WHAT TO WORK ON :: Looking at the listing below, give the number of lines in which the string "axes" appears, and add nothing else.

AVAILABLE DATA ::
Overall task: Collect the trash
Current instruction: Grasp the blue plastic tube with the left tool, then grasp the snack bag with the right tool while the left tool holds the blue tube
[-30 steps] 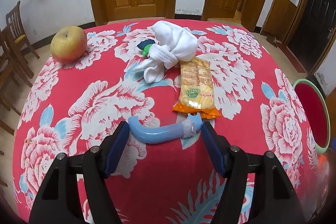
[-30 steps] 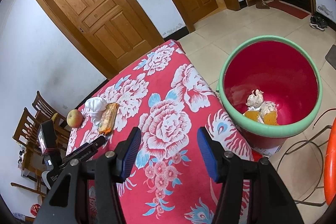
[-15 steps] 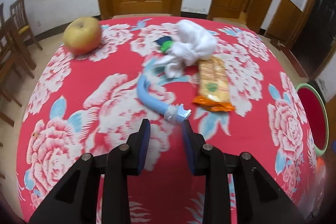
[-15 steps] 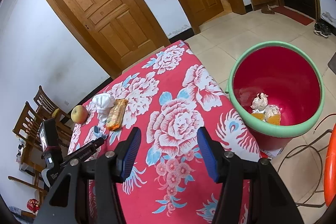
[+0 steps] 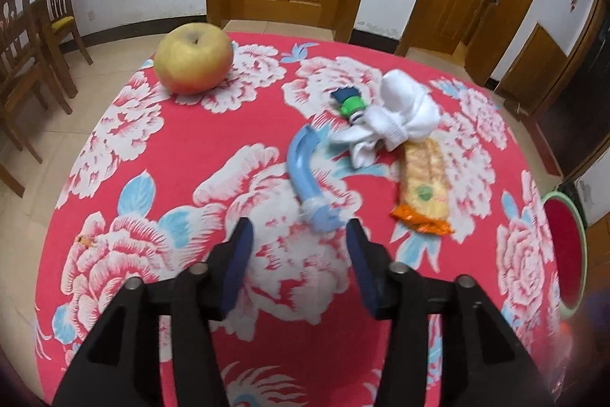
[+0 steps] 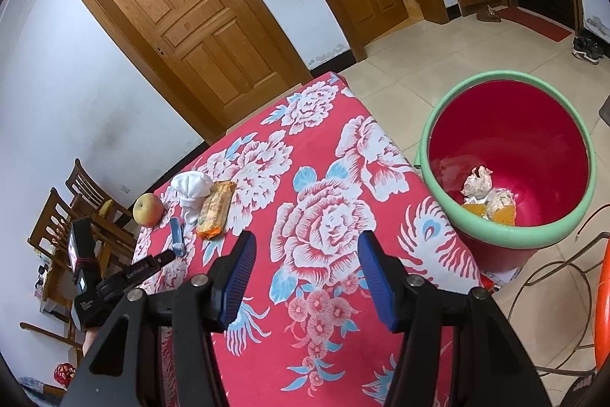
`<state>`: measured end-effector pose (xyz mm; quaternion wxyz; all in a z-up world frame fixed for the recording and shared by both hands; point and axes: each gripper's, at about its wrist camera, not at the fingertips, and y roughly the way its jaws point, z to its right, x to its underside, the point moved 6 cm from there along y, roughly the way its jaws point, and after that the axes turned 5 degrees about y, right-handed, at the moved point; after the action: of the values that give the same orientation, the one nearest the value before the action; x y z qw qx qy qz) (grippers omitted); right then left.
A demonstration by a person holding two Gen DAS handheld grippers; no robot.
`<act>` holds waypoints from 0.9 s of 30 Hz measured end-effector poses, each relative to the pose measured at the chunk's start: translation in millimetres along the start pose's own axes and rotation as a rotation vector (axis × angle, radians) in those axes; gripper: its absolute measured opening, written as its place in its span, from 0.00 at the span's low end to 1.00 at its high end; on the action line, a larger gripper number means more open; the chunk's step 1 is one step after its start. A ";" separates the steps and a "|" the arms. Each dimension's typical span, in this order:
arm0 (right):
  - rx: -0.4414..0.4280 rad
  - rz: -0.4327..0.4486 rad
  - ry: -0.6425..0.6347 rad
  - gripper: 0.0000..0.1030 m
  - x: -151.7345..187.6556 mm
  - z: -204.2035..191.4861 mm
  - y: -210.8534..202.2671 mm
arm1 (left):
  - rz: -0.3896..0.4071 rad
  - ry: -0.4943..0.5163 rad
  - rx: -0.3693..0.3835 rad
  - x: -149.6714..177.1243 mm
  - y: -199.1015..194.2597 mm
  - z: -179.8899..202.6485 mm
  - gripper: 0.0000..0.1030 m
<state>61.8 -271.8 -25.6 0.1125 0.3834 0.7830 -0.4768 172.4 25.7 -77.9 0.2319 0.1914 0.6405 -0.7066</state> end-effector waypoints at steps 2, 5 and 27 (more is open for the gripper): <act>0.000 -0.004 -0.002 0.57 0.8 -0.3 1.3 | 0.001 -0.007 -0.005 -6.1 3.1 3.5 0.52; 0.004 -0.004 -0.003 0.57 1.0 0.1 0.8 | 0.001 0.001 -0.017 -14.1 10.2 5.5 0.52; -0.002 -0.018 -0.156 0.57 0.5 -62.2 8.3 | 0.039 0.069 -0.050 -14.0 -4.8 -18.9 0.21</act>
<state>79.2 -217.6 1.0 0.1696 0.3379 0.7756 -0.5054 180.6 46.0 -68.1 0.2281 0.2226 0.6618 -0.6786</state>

YOUR SOLUTION :: 2